DETAILED DESCRIPTION OF THE PREFERRED EMBODIMENTS
[0022] Systems and methods of the present invention reduce delay in
the updating, presenting, and/or refreshing of updated information,
especially with respect to information related to hazards for
presentation on a hazard display. According to the present
invention, updating, presenting, and/or refreshing an image is
accomplished in a region having hazard information earlier than
other regions of the image and with a scan mode different from the
scan mode used when fewer or no hazards exist. Consequently, a
region of an image having a hazard may be displayed earlier than
other regions of the displayed image. According to various aspects
of the present invention, a change from a first scan mode to a new
scan mode generally includes a difference in one or more of the
start position(s) of the new scan, the direction(s) of the new
scan, the extent(s) of the new scan, and/or the resolution of the
new scan. Plural start positions, directions, and extents apply,
for example, to a fan mode. A change in resolution for a two
dimensional image or display may be in either or both
dimensions.
[0023] A system, according to various aspects of the present
invention determines whether a scan mode other than a normal scan
mode should be used. For example, system 200 of FIGS. 2-5 performs
processes for surveillance, image updating, preparing a
presentation that includes an updated image, and displaying the
prepared presentation; and employs two scan modes. An alert scan
mode may be used for updating, preparing a presentation, and/or
displaying (e.g. refreshing) portions of an image having hazard
information. A normal scan mode may be used for updating, preparing
a presentation, and/or displaying (e.g. refreshing) other portions
of the image. In an alternate implementation, preparing a
presentation may be omitted as discussed below. In another
alternate implementation, updating and refreshing may be combined
(e.g., for displaying on a conventional storage display
subsystem).
[0024] System 200 includes surveillance subsystems 202, processing
subsystem 220, display subsystem 240, memory 230, control panel
218, and data bus 205. A surveillance subsystem provides data that
may include descriptions of the environment in which system 200 is
operating and descriptions of hazards. For example, surveillance
subsystems 202 include traffic data acquisition subsystem 210
providing traffic environment and hazard descriptions, terrain data
acquisition subsystem 212 providing terrain environment and hazard
descriptions, weather data acquisition subsystem 214 providing
weather environment and hazard descriptions, and other I/O devices
216 providing other environment and/or hazard descriptions (e.g.,
GPS position time and position, ADS-B messages from ground
vehicles, information from traffic controls, and supervisory
systems). Surveillance subsystems 202 may communicate with each
other and with processor subsystem 220, memory 230, and control
panel 218 via data bus 205. In one implementation, conventional
line replaceable units (LRUs) are used (e.g., TCAS, TAWS, GPWS,
WXR, and GPS).
[0025] Data bus 205 may be any conventional data communication
medium.
[0026] A control panel permits operator specification and/or
selection of values for parameters that govern system operation.

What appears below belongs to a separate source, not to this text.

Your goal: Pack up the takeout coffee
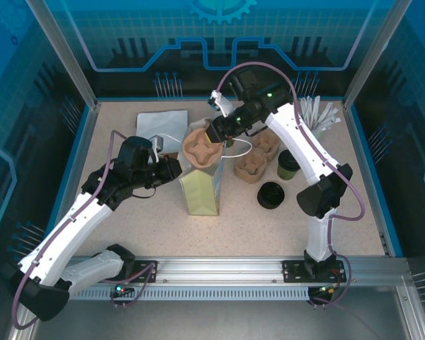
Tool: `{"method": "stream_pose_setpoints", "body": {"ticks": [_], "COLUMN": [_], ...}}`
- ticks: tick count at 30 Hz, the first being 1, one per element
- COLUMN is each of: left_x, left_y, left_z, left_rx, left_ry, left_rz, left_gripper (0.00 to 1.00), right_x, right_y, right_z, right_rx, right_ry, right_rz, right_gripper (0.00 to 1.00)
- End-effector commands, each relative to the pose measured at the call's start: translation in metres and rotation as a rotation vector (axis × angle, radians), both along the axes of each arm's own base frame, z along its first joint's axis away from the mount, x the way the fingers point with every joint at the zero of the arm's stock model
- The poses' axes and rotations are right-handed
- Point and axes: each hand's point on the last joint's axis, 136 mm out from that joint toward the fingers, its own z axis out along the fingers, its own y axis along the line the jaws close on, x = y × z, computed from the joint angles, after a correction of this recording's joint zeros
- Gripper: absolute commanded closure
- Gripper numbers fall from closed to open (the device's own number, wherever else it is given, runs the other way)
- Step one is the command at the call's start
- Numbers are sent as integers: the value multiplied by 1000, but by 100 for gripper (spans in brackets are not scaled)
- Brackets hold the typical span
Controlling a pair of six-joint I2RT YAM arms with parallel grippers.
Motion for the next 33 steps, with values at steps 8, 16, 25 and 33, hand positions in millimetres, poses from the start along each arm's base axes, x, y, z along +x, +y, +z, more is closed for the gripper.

For example, a scan mode to be preferred for normal operation may
be selected by operation of a multiposition switch. For a rho-theta
image, the normal scan mode may be one of clockwise,
counterclockwise, wiper, and fan. For a Cartesian image, the normal
scan mode may be one of left to right, right to left, alternating
left to right and right to left, horizontal fan, top to bottom,
bottom to top, alternating top to bottom and bottom to top, and
vertical fan. Fan modes may be opening, closing, or alternating. As
discussed below, the scan mode specified by the operator for normal
scan mode may be overridden by processor subsystem 220. For
instance, a lower resolution scan mode may be used for the normal
scan mode when an alert scan mode is in use.
[0027] System memory may be used for storing instructions for any
process performed by system 200 and/or storing data used by any
such process. In one implementation, system memory 230 comprises
storage for an image to be updated and for data for updating the
image. The image and data for updating the image may be stored
using any conventional techniques. For example, each representation
of a hazard may be indicated in the image and/or in the data for
updating the image by use of a distinguishing feature (e.g., a
flag, color, texture, or status) associated with the representation
to distinguish the representation of the hazard from other
non-hazard representations. In other implementations, hazards and
hazardous regions are indicated in data structures or signals
unique from image data.
[0028] A processor subsystem may perform surveillance, image
updating, and preparing a presentation that includes an updated
image. Any conventional surveillance processing may be included.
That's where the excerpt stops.